Choisir: droit à l'avortement
Par Valérie Haudiquet le Dimanche, 19 Septembre 2004 PDF Imprimer Envoyer

Le droit à l'avortement est une liberté fondamentale pour toutes les femmes, parce que sans droit de choisir, tous les autres droits concernant la place des femmes dans la société ne peuvent s'exercer. L'accès à la contraception est indispensable mais insuffisant, quel que soit le pays et ses caractéristiques.

En Irlande, au Portugal et en Pologne les femmes sont privées de possibilité légale d'avorter. Les femmes de ces pays qui avortent, pour le plus grand nombre, le font dans des conditions mettant en péril leur santé ou dans des conditions meilleures (à l'étranger, dans certains établissements privés) pour celles qui en ont les moyens. La légalisation de l'avortement dans ces pays y est donc aussi une question de justice sociale.

Le Vatican exerce un pouvoir officiel au niveau européen, qui a même abouti à faire reconnaître la place de la religion dans le projet de Constitution. La législation sur l'avortement est étroitement liée à la place de l'Eglise dans chaque pays. Dans certains pays d'Europe de l'Est, des lois favorables à l'avortement sont en place depuis longtemps, car c'est l'unique moyen de contraception disponible : il faudrait donc élargir l'accès aux modes de contraception. Mais la situation sociale dans ces pays contribue à un renforcement de courants religieux qui ont pour projet de remettre en question le droit à l'avortement.

Dans d'autres pays, les opposants à l'avortement, qui sont coordonnés au niveau international, tentent de fragiliser le droit de choisir en créant des lois ou des jurisprudences sur la protection de l'embryon contre les actes de violences et les accidents ; c'est le cas aux Etats-Unis ou en France, où l'amendement Garraud a été retiré grâce à une forte mobilisation.

En Europe, les législations existantes combinent de manières très diverses plusieurs variables, qui doivent toutes être prises en compte. Quand le droit est le plus favorable pour les femmes, il est possible d'avorter sur demande jusqu'à douze semaines de grossesse, ou encore sur indications sociales (concernant la situation des femmes) jusqu'à 18 semaines en Suède, et jusqu'à 24 au Pays-Bas et en Grande-Bretagne.

Dans plusieurs pays, l'autorisation parentale n'est pas nécessaire pour les mineures, ou des dispenses sont possibles. Mais dans de nombreux cas, l'avortement est soumis à un avis, une attestation, une autorisation ou un accord d'un ou deux médecins ; et après douze semaines, seules des indications médicales permettent d'avorter. Le pouvoir des médecins est donc encore largement opposé aux femmes. Il arrive aussi qu'ils exercent dans des cliniques privées très lucratives, comme en Espagne où l'avortement est légal uniquement sur indication médicale avec accord de deux médecins, mais où tous les avortements sont possibles, y compris pour les étrangères, quand on paye le prix fort.

Une Europe progressiste devrait être un point d'appui pour faire avancer les lois sur l'avortement dans tous les pays, pour qu'il soit possible sur simple demande des femmes, exprimée lors d'un entretien ou d'une consultation et jusqu'à 24 semaines.
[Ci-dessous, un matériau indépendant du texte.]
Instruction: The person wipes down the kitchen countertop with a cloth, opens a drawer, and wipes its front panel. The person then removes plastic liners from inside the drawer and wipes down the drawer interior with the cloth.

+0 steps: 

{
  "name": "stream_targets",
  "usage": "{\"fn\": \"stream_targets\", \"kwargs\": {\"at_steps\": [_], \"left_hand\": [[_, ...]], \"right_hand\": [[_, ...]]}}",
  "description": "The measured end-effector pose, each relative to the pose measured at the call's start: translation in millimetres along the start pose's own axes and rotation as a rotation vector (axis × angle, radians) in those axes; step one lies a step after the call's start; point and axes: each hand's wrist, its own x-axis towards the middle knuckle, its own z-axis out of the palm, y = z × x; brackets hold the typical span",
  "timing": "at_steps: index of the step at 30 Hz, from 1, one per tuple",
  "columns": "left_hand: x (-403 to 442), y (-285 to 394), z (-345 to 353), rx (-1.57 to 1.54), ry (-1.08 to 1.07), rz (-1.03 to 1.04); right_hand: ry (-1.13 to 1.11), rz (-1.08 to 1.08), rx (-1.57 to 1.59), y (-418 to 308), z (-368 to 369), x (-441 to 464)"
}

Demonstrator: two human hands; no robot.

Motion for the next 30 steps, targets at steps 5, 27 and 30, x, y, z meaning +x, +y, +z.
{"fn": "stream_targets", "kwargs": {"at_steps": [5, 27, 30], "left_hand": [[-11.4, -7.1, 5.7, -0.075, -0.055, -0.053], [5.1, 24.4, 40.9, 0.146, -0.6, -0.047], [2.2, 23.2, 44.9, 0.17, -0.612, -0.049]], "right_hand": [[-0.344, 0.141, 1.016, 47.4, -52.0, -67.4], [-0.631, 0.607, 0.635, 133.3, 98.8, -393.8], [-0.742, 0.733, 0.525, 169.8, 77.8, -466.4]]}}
Les mineures doivent pouvoir avorter sans que leurs parents les y autorisent ou en soient informés.

L'avortement comme la contraception doivent être gratuits ou remboursés pour être accessibles à toutes. Les femmes doivent pouvoir choisir, quand l'avancement de la grossesse permet encore plusieurs techniques d'avortement, entre avortement médicamenteux ou par aspiration, entre anesthésie locale ou générale.

Mais pour qu'un véritable droit à l'avortement puisse s'exercer, il faut que les systèmes de santé rendent disponibles les structures et les personnels qualifiés pour pratiquer les avortements. Leur nombre et leur répartition géographique doivent permettre un véritable accès au droit, sans délai d'intervention. Dans un contexte où la réduction des dépenses publiques est un dogme, la santé et les droits sont entamés par les politiques libérales.

Une Europe sociale et des services publics est une nécessité également pour les femmes.

* Article paru dans Rouge, n°2063, mai 2004.